The exam panel includes the deputy collector who had Vidyapati arrested. Krishna passes the exam and impresses the panel including the two examiners who have been bribed. They realize that it is going to be tough to fail Krishna. One of the examiners praises Krishna in front of everyone. Everyone applauds, including Pintu, much to Pinky's anger. Krishna learns what Pintu did for her so she could sit the exam. Babloo gives Krishna and her father a ride back to their hometown while Pinky and her family are taken home by a driver of the family. At the house she sees Pintu accidentally holds Krishna's hand when he tries to help her catch a falling file. Pinky and her family watch in shock.

Devastated at the outcome of her interview, the fact Pintu rejects her, and that Krishna is getting all the attention, she attempts suicide(superficial cuts to the wrist). Krishna gets her medical attention(as seen by Pintu who admires her even more) when the doctors refuse to tend to her. However, Dhahati does not recognize her efforts and instead degrades and insults Krishna in front of everyone. Pintu explodes and drags her away from the abuse. His family and Krisha and Pinky's families watch, speechless. Bihari pressures Tun Tun to move the engagement forward; the next day Pintu and Pinky are engaged. To rub salt in Krishna's wound, who has now come to realize her feelings for Pintu, Dhahati and Pinky make her dress Pinky and embarrass and humiliate her.

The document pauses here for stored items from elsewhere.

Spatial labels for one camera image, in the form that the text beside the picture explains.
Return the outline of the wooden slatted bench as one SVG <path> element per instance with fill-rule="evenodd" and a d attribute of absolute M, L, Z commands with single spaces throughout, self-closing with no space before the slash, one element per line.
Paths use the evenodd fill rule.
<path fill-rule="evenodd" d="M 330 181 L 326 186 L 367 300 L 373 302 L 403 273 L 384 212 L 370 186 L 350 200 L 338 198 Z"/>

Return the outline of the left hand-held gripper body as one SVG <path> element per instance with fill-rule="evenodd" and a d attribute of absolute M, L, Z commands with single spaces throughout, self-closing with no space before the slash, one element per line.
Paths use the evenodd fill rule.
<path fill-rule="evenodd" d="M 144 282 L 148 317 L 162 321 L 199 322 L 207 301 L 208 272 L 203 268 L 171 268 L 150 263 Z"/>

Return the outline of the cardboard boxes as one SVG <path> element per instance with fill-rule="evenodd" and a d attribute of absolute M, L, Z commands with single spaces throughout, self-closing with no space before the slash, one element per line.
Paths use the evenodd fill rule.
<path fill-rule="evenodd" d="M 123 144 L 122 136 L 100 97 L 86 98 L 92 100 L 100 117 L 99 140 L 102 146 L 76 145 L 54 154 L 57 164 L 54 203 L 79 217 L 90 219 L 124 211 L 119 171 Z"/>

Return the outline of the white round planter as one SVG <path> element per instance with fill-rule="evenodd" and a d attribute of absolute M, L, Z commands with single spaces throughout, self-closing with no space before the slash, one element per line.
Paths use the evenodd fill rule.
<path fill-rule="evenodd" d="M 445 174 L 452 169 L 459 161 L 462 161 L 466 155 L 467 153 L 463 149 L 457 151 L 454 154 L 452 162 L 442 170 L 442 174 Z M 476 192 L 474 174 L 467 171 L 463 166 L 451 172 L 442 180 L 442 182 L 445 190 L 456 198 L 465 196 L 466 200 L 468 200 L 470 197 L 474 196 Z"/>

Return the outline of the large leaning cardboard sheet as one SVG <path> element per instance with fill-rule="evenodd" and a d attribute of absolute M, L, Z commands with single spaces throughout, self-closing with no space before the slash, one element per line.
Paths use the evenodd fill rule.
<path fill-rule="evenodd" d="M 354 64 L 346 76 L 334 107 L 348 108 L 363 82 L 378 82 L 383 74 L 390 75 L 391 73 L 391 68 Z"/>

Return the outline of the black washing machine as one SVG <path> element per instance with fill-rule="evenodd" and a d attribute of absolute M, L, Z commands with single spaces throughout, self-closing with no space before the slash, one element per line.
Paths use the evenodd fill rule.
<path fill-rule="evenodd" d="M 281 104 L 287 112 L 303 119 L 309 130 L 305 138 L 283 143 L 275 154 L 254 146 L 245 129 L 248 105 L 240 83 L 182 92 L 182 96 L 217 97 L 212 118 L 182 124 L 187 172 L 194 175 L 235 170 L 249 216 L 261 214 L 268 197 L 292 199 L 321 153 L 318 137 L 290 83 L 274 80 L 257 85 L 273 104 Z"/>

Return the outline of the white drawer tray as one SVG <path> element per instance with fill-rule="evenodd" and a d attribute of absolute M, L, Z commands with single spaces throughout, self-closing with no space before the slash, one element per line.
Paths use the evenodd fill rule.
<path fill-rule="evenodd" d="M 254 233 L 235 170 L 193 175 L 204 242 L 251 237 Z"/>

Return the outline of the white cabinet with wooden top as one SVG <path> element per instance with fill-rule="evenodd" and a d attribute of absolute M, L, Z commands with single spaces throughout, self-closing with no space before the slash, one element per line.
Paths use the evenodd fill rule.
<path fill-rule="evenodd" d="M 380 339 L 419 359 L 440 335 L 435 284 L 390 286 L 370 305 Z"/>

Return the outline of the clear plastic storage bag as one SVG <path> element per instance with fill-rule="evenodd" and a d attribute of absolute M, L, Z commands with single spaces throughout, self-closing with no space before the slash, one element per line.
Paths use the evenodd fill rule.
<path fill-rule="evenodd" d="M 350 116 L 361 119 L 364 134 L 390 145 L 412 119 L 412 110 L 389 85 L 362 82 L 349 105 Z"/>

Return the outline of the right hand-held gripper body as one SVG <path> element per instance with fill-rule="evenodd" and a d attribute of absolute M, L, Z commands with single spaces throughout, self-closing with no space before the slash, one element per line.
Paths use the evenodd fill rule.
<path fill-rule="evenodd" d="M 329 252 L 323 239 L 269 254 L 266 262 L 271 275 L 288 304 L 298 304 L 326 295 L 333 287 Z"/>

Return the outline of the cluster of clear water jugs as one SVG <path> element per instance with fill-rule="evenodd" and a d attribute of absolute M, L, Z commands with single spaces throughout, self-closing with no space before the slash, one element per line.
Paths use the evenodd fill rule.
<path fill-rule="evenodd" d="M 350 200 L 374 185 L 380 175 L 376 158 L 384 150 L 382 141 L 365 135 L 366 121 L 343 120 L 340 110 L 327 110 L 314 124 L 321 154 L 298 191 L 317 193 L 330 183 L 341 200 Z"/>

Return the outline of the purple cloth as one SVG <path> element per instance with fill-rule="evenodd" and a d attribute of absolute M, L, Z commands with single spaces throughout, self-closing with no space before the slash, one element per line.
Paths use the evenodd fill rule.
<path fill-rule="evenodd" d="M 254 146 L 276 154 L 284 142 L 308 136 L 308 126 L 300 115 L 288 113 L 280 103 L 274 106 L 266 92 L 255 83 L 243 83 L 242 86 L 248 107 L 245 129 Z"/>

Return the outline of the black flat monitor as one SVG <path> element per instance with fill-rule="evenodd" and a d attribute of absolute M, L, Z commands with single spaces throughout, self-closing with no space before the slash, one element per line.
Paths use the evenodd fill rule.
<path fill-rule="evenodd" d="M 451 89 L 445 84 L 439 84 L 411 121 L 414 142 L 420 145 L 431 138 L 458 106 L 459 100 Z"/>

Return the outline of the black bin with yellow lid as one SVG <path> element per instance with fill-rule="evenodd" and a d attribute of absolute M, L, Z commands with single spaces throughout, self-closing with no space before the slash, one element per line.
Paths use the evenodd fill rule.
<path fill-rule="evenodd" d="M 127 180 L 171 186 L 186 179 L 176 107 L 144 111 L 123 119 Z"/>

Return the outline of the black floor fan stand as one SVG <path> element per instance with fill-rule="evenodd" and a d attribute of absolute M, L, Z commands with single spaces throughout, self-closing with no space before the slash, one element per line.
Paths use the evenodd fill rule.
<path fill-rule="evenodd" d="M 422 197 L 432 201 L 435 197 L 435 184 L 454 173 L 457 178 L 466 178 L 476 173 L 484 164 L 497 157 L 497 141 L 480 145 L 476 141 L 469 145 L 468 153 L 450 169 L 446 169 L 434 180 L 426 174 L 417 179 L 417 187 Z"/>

The day after the engagement, Krishna, Chanchal and Ravi run into Pintu and his nephew at a restaurant by chance. Pinky comes to hear that they are together, storms in, and insults Krishna. Pintu cannot stand it and speaks up in her defence. At the restaurant Pintu confides in Krishna that he does not want to go through with the marriage but is under pressure from his father. It appears that it is in part to stop the accusations Krishna has had to endure.

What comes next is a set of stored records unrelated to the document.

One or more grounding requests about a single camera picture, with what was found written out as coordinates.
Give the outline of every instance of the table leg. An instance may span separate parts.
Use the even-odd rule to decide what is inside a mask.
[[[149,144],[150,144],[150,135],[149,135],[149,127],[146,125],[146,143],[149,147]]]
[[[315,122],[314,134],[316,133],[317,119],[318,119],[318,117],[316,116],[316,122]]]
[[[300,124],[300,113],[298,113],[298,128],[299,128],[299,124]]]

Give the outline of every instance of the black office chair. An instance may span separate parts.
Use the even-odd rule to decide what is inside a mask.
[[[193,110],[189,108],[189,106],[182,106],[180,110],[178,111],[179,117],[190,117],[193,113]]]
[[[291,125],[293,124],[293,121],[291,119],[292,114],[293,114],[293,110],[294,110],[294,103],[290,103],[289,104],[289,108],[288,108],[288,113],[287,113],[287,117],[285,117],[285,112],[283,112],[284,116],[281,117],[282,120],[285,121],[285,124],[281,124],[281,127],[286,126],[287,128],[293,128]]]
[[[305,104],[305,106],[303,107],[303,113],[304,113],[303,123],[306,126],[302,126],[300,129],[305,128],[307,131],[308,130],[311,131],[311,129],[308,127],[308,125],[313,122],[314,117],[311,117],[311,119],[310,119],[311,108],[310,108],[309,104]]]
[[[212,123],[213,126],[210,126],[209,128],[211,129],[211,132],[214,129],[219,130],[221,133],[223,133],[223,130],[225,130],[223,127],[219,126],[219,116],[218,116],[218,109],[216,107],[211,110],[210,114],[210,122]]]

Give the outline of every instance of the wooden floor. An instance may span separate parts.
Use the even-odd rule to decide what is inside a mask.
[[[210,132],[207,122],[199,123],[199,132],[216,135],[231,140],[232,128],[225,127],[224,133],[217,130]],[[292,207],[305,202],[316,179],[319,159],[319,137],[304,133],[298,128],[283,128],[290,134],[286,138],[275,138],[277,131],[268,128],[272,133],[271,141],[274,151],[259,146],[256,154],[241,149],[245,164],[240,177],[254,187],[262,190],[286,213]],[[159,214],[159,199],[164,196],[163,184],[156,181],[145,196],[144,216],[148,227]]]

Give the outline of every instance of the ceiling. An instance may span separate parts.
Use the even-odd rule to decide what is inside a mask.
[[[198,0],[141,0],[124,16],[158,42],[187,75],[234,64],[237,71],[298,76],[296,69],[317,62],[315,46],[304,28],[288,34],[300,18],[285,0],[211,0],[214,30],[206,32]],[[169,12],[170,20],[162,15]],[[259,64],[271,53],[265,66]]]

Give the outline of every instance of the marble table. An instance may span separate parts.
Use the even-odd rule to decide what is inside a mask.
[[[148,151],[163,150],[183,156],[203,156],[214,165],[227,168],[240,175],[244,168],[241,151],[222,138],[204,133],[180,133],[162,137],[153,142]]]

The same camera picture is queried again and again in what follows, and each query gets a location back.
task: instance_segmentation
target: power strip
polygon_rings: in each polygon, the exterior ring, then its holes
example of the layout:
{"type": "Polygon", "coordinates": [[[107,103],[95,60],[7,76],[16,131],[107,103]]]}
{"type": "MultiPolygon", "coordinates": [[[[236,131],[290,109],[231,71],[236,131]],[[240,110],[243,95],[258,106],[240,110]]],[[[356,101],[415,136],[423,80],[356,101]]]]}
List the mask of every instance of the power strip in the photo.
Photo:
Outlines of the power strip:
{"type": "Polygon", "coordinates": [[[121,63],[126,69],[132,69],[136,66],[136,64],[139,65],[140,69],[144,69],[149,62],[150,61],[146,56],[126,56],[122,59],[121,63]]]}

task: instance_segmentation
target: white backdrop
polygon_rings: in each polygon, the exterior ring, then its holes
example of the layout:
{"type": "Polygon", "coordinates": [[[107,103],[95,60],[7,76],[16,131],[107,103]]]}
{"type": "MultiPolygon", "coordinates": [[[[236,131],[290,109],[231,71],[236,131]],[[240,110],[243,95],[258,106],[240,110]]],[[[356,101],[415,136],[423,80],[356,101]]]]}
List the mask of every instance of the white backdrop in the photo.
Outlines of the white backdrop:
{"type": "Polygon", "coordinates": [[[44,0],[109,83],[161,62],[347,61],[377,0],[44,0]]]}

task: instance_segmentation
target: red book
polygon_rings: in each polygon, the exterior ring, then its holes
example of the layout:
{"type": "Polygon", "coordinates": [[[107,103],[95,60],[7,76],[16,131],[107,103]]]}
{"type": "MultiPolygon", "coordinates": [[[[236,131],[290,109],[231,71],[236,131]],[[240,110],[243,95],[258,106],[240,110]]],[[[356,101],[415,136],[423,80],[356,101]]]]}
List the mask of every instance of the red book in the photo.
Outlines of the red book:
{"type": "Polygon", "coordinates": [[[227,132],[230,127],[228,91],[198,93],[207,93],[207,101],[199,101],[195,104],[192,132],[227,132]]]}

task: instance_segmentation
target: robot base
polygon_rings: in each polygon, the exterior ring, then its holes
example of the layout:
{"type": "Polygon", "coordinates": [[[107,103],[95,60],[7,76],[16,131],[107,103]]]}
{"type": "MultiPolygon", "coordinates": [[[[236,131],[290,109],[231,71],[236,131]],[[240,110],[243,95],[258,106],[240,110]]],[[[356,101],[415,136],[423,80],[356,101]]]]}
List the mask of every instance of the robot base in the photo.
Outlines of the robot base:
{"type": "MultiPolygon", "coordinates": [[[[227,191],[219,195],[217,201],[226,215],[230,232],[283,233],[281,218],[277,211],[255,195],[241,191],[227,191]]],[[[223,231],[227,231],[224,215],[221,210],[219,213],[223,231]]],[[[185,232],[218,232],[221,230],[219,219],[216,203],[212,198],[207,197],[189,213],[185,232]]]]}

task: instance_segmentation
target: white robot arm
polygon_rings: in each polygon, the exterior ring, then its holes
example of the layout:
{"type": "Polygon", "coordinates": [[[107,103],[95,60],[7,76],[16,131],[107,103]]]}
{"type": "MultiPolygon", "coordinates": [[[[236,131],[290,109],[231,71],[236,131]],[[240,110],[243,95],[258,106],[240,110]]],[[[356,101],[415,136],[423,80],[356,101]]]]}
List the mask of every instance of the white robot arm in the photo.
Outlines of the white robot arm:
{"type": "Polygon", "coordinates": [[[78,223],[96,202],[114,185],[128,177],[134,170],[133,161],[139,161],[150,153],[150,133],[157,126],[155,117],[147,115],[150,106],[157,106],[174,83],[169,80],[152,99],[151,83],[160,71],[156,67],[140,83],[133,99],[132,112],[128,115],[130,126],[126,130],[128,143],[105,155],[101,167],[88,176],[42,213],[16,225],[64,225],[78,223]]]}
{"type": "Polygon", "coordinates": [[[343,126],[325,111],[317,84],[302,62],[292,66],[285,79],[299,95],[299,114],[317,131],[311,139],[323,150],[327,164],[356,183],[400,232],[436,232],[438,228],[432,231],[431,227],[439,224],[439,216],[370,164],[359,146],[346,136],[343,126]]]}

The BDO final results are made public and to Krishna's shock, Pinky becomes BDO. Everyone is horrified. Tun Tun Singh and Bihari are overjoyed that their bribery has worked. Pinky is now going to be the bahu of Tun Tun Singh's home and Tun Tun Singh will use her position as BDO to abuse his own power. Pintu is further pressured to go ahead with the marriage with Pinky, and he must be married before she becomes BDO. Babloo, Sargum and Pintu's mother are all aware that Pintu is forced into the marriage. None of them know how to stand up against the tyrant Tun Tun Singh without any serious repercussions on them. However, they are not going to give up and are determined to find a way out for Pintu. Meanwhile, Krishna decides to protest her results and goes to Patna to request that an investigation take place.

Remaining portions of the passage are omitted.